“Ide por todo o mundo e pregai o evangelho a todas as pessoas” (Marcos 16,15)
Islândia, a Terra do Gelo, um país de características peculiares. De origem escandinava, possui aproximadamente 294 mil habitantes (julho, 2004). Uma população rica, onde sua principal atividade econômica é a pesca. O analfabetismo é inexistente. As tradições nacionais são extremamente marcantes e o povo, em sua maioria (87,1%), de cristãos luteranos. Com temperaturas que chegam a -18°C no inverno, o sol nasce por volta das 10h30 e dá lugar a lua as 15h30. Isso, sem falar nas sagas Vikings!
Para “falar de Deus, num país como a Islândia, onde a qualidade de vida é a mais alta do planeta”, é que um grande empresário do ramo de refrigeração comercial de Niterói (RJ) partiu.
Paulo Sicoli, um graduado do Haggai Internacional, e parte de sua família chegaram à Terra do Gelo há nove meses. Ali têm trabalhado com chilenos, portugueses e poloneses, além de ajudar na Igreja com estudos bíblicos. O convívio com este multiculturalismo, segundo ele, deriva de seu “treinamento internacional em Mauí, cercado por 35 países diferentes, compartilhando experiências tremendas: professores deixando marcas profundas, relatos de perseguições, de ambientes hostis, pessoas que andavam mais de 20km para pregar o evangelho. Ao voltar de lá, estava completamente transformado. Mostrou-me o que é viver”.
Neste treinamento, que transformou a sua vida, que Paulo Sicoli traçou objetivamente o seu destino, segundo o que Deus queria para sua vida: deixar o Brasil e partir para Islândia.
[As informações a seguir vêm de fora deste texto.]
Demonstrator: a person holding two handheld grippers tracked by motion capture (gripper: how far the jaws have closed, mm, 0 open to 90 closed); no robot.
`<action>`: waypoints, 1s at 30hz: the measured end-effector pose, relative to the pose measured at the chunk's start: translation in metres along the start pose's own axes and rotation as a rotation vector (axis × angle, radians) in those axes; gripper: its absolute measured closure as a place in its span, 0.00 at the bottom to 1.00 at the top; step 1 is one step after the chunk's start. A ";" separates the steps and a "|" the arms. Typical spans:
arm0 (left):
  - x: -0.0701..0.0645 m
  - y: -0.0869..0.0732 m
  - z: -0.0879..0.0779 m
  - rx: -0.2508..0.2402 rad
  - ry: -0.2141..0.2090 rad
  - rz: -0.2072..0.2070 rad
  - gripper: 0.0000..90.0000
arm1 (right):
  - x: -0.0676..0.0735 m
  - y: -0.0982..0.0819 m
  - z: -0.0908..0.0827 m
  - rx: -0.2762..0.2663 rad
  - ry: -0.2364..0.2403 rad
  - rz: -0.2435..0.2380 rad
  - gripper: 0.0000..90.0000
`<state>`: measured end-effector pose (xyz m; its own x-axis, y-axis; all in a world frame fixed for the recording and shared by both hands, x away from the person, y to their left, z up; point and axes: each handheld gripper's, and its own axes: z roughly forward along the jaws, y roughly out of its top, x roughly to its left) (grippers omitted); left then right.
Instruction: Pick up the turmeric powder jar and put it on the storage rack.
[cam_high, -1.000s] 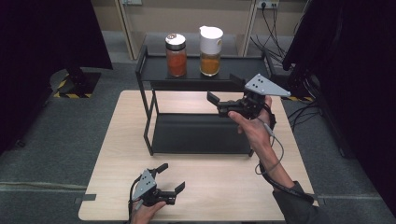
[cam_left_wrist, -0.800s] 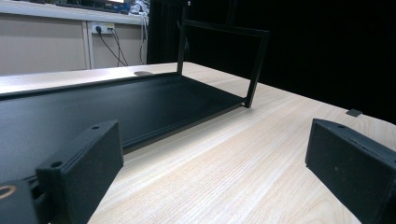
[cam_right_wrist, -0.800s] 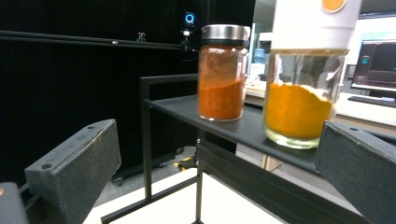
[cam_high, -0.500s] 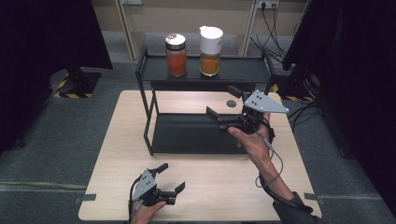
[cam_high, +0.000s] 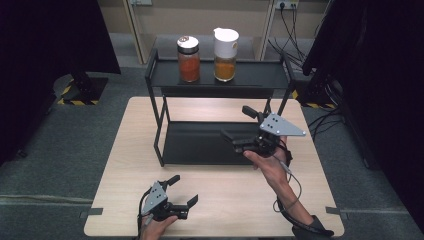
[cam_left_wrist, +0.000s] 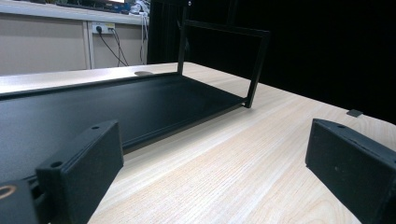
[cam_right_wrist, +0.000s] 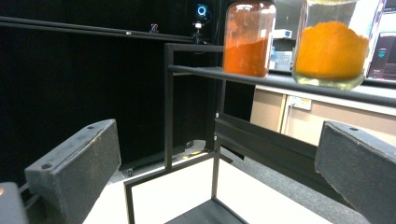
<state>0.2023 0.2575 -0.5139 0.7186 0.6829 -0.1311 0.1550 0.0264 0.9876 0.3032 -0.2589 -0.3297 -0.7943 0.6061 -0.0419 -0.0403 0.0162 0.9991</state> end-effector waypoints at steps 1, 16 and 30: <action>0.000 0.000 0.000 -0.001 0.000 0.000 0.04 | 0.000 -0.002 -0.001 0.000 0.000 0.001 0.00; 0.000 0.000 0.000 -0.001 0.000 0.001 0.04 | 0.007 -0.038 -0.012 0.018 0.005 0.028 0.00; 0.000 0.000 0.000 0.000 0.001 0.002 0.04 | 0.016 -0.066 -0.024 0.037 0.008 0.048 0.00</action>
<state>0.2022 0.2574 -0.5140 0.7185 0.6835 -0.1287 0.1531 0.0251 0.9879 0.2785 -0.2699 -0.3970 -0.7998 0.6003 0.0063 0.0202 0.0165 0.9997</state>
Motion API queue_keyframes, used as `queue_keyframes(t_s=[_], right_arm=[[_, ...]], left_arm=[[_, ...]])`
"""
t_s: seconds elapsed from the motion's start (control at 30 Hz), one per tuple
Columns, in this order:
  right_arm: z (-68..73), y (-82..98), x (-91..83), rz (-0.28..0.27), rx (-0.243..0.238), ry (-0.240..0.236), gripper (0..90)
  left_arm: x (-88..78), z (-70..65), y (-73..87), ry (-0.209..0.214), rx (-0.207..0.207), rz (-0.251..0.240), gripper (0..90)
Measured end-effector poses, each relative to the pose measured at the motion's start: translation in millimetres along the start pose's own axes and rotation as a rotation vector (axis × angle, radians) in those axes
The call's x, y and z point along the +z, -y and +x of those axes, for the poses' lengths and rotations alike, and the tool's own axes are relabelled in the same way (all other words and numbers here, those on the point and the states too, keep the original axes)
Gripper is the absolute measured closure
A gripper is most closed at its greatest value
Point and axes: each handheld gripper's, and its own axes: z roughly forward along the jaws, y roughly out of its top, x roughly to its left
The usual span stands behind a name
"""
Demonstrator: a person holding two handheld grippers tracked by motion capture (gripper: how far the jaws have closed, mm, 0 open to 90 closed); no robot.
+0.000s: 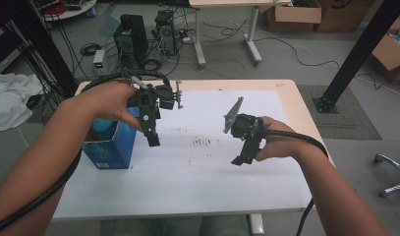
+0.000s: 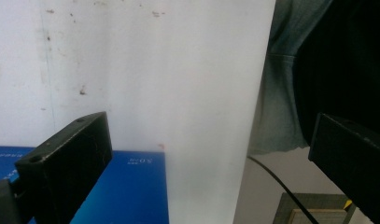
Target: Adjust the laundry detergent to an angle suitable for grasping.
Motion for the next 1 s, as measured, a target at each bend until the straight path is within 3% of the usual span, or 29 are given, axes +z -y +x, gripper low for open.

Um país onde as sagas e o tradicionalismo frio transformam o cristianismo em apenas “mais uma crença”.
Por exemplo, segundo as lendas Vikings “existem sete Papais Noéis. Nenhum deles é bom, pelo contrário, perseguem crianças, as seqüestram e roubam rebanhos. Há também a esposa do Papai Noel, que rouba e cozinha crianças. É uma mistura de fadas, gnomos, bruxarias que deturpam uma visão clara de Deus”. Falar do cristianismo na Islândia, de uma vida cristã de santidade se torna algo hilário, pois as pessoas possuem a “salvação garantida pela igreja local, inclusive com certificados para comprovar. As crianças passam por um curso onde recebem tal certificado de salvação”.
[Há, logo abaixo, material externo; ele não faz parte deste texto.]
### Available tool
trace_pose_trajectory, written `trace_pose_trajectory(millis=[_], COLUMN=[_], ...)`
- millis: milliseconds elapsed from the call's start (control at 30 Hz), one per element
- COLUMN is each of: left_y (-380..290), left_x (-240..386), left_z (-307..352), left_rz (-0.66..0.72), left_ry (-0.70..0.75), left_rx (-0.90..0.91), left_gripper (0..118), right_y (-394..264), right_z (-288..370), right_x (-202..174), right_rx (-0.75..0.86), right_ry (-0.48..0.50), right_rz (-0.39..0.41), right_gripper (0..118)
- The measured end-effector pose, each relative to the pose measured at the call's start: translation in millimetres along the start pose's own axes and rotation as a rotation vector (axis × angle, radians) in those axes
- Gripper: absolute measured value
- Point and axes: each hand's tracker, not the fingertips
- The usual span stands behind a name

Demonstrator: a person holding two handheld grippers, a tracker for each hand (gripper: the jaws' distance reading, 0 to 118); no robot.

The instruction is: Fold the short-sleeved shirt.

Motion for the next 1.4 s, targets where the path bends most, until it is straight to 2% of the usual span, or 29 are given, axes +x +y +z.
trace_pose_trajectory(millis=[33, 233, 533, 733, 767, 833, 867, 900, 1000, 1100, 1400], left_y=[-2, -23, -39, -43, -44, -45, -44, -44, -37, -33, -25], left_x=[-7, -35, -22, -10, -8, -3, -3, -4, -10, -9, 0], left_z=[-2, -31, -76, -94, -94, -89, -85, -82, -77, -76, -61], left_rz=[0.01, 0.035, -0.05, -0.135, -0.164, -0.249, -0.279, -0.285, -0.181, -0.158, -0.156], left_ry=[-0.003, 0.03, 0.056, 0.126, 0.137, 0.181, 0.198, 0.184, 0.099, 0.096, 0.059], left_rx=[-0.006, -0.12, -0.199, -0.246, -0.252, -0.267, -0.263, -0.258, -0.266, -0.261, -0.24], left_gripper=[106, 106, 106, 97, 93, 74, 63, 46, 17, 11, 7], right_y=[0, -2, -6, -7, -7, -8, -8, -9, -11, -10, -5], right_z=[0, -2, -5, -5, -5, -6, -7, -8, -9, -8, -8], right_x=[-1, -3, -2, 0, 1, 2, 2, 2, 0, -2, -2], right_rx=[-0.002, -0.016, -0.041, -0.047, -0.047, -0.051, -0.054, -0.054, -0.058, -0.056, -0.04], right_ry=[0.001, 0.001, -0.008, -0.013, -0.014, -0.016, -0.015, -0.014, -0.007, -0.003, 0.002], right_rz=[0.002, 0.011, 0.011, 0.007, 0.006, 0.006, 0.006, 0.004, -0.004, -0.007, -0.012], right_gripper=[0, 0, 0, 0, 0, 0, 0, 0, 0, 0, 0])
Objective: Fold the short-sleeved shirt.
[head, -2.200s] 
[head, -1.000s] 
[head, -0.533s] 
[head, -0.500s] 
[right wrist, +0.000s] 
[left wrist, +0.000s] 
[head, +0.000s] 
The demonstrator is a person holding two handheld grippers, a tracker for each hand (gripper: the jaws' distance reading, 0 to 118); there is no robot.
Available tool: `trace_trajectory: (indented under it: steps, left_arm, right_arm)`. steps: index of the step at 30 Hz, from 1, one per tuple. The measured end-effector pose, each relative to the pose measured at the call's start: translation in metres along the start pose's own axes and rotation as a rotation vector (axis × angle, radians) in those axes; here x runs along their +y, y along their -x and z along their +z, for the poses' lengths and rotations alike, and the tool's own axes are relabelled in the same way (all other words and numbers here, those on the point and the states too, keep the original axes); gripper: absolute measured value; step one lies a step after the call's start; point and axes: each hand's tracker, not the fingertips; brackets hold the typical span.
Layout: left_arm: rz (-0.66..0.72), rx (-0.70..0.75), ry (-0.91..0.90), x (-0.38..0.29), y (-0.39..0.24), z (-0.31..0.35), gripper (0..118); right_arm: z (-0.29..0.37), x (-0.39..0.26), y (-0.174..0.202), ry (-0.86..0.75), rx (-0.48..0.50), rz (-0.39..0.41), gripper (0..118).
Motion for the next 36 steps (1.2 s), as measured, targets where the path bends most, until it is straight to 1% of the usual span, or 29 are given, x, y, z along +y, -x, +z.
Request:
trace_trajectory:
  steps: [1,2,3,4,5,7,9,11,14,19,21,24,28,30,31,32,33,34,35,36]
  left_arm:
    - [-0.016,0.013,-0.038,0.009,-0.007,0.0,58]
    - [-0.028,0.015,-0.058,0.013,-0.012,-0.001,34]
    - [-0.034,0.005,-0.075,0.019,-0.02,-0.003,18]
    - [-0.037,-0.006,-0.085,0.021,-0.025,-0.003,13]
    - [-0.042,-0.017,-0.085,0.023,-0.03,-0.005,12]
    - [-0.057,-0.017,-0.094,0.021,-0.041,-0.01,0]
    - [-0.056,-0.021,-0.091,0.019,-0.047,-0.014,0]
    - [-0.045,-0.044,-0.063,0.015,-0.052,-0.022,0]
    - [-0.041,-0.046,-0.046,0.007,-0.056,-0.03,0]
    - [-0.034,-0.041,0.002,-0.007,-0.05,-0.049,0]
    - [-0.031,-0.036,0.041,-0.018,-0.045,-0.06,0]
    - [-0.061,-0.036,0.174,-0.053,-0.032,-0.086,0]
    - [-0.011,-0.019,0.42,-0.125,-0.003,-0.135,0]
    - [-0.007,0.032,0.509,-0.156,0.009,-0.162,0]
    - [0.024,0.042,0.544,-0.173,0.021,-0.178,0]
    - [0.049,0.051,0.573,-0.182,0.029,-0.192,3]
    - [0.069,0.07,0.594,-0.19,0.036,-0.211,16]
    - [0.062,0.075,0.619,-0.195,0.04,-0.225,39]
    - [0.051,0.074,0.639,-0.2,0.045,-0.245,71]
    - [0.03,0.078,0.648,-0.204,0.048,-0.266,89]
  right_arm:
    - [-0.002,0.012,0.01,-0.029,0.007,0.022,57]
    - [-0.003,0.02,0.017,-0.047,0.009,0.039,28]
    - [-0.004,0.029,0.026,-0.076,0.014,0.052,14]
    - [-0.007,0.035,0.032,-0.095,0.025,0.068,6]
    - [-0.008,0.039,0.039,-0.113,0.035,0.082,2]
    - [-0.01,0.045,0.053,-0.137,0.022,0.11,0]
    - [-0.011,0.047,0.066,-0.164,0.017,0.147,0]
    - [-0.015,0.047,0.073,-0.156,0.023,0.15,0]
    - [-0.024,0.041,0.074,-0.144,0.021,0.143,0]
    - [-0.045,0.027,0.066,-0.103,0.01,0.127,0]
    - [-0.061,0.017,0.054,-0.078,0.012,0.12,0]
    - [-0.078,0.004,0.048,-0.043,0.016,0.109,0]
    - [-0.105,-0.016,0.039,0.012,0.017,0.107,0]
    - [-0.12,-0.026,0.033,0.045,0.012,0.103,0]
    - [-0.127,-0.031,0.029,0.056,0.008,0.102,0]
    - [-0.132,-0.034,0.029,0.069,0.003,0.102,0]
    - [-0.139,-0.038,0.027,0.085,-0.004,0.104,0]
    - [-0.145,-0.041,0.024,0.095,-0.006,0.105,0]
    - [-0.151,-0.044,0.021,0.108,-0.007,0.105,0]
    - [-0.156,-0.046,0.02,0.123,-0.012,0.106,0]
Dentro deste contexto que Paulo Sicoli, sua esposa Valéria e sua filha Laila têm buscado mostrar com suas vidas e ações o amor de Deus de forma simples e genuína. Pois eles sabem que o Poder que os move não é algo vazio e sem vida, mas um Deus que faz a diferença não importa o lugar. Muito mais do que uma crença, vida.